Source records

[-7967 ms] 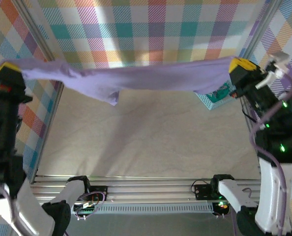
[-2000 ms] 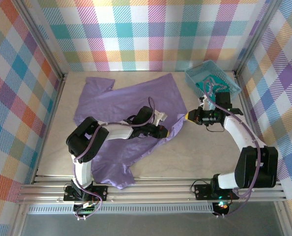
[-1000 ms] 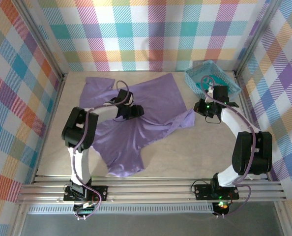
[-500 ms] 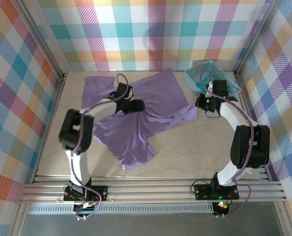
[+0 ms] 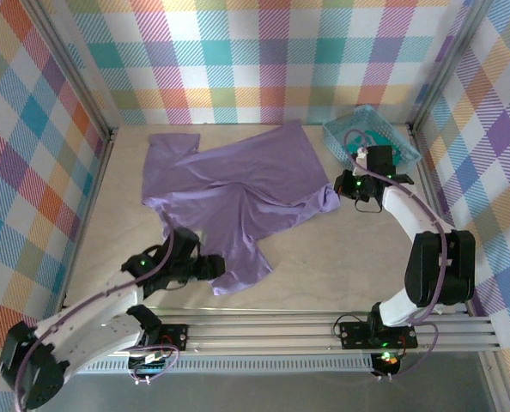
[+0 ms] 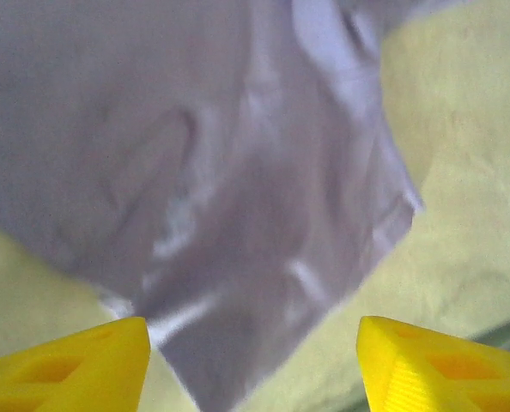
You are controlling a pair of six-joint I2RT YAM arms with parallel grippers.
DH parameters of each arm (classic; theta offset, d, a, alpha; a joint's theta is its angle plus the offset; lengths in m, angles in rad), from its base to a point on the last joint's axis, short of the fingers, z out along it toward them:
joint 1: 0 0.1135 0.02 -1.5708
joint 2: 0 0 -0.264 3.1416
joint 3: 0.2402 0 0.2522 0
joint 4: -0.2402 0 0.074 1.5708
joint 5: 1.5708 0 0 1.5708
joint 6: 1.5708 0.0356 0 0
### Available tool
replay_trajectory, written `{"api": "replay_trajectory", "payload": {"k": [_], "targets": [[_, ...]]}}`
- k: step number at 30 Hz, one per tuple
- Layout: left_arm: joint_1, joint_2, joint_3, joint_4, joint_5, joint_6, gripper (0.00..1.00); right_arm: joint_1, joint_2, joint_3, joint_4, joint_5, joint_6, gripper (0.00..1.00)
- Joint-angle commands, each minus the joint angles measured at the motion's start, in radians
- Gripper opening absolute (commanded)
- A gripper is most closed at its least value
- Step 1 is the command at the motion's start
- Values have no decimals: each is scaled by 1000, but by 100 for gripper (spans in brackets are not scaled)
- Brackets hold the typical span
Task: Fold the inside-out t-shirt
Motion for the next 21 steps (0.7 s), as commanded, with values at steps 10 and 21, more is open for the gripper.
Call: {"api": "replay_trajectory", "payload": {"k": [10, 21], "targets": [[-146, -5, -121, 40, 2, -97, 70, 16, -22, -9, -3, -37, -25, 0], [-169, 99, -133, 186, 24, -41, 68, 16, -23, -16, -10, -42, -31, 0]]}}
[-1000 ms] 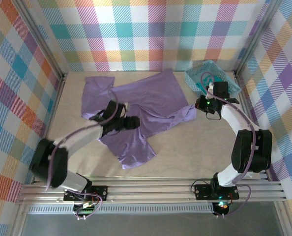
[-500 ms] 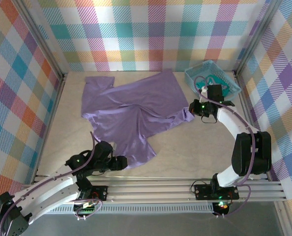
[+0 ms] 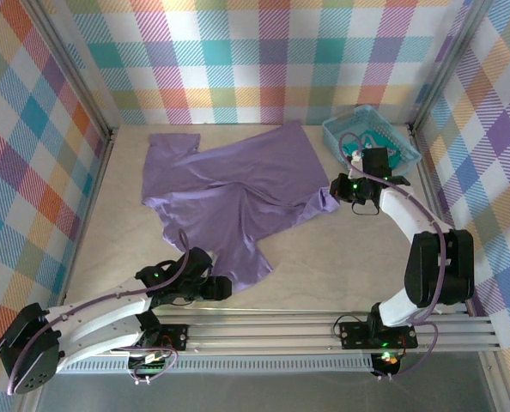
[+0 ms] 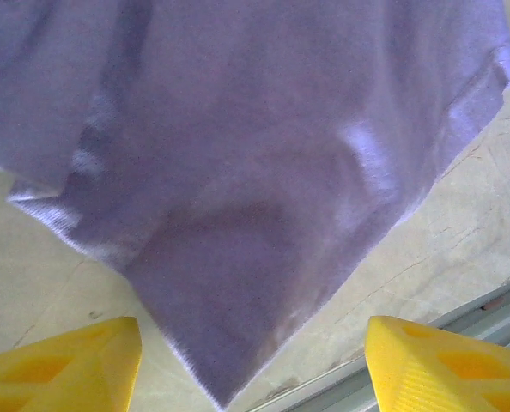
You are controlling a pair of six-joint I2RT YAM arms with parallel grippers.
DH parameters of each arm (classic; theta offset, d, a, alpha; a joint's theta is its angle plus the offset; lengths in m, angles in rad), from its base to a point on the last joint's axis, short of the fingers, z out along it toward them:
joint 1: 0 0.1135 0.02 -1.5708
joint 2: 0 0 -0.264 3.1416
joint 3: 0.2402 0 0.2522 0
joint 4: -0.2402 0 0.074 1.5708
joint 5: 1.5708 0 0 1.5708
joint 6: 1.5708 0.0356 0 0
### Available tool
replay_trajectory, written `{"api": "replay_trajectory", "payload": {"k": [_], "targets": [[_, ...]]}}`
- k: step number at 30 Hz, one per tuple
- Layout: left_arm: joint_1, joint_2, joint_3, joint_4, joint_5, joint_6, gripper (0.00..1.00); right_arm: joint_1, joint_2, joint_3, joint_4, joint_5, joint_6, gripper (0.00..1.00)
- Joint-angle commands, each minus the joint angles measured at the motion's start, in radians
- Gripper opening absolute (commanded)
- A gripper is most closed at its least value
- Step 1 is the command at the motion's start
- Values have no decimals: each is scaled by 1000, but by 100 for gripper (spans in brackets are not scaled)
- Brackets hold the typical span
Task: Fold the inside-out t-shirt
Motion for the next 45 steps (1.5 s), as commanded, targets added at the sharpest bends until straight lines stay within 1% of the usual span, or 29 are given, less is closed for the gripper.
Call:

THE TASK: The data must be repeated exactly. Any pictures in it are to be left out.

YOUR RESPONSE:
[-7967 ms] 
[-2000 ms] 
[-1000 ms] 
[-500 ms] 
[+0 ms] 
[+0 ms] 
You are controlling a pair of six-joint I2RT YAM arms with parallel grippers.
DH parameters of each arm (classic; theta offset, d, a, alpha; a joint's theta is its angle plus the offset; lengths in m, angles in rad), from its base to a point on the last joint's axis, short of the fingers, z out along it toward them:
joint 1: 0 0.1135 0.02 -1.5708
joint 2: 0 0 -0.264 3.1416
joint 3: 0.2402 0 0.2522 0
joint 4: -0.2402 0 0.074 1.5708
joint 5: 1.5708 0 0 1.5708
joint 6: 1.5708 0.0356 0 0
### Available tool
replay_trajectory, written `{"api": "replay_trajectory", "payload": {"k": [_], "targets": [[_, ...]]}}`
- k: step number at 30 Hz, one per tuple
- Layout: left_arm: joint_1, joint_2, joint_3, joint_4, joint_5, joint_6, gripper (0.00..1.00); right_arm: joint_1, joint_2, joint_3, joint_4, joint_5, joint_6, gripper (0.00..1.00)
- Joint-angle commands, each minus the joint angles measured at the motion's start, in radians
- Gripper opening absolute (commanded)
- A gripper is most closed at its least value
- Step 1 is the command at the motion's start
- Values have no decimals: each is scaled by 1000, but by 100 for gripper (spans in brackets are not scaled)
- Brackets hold the typical span
Task: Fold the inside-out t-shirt
Motion for the next 21 steps (0.7 s), as commanded, with values at steps 10 and 21, more is open for the gripper.
Call: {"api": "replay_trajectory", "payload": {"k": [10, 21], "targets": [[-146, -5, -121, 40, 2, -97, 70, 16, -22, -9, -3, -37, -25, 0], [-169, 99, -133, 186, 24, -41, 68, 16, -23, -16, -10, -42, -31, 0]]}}
[-1000 ms] 
[-500 ms] 
[+0 ms] 
[+0 ms] 
You are controlling a pair of six-joint I2RT YAM arms with parallel grippers.
DH parameters of each arm (classic; theta offset, d, a, alpha; a joint's theta is its angle plus the offset; lengths in m, angles in rad), from its base to a point on the last joint's axis, short of the fingers, z out along it toward them:
joint 1: 0 0.1135 0.02 -1.5708
joint 2: 0 0 -0.264 3.1416
joint 3: 0.2402 0 0.2522 0
joint 4: -0.2402 0 0.074 1.5708
joint 5: 1.5708 0 0 1.5708
joint 6: 1.5708 0.0356 0 0
### Available tool
replay_trajectory, written `{"api": "replay_trajectory", "payload": {"k": [_], "targets": [[_, ...]]}}`
- k: step number at 30 Hz, one per tuple
- Layout: left_arm: joint_1, joint_2, joint_3, joint_4, joint_5, joint_6, gripper (0.00..1.00); right_arm: joint_1, joint_2, joint_3, joint_4, joint_5, joint_6, gripper (0.00..1.00)
- Joint-angle commands, each minus the joint angles measured at the motion's start, in radians
- Gripper opening absolute (commanded)
- A gripper is most closed at its least value
- Step 1 is the command at the motion's start
- Values have no decimals: each is scaled by 1000, but by 100 for gripper (spans in brackets are not scaled)
- Brackets hold the typical span
Task: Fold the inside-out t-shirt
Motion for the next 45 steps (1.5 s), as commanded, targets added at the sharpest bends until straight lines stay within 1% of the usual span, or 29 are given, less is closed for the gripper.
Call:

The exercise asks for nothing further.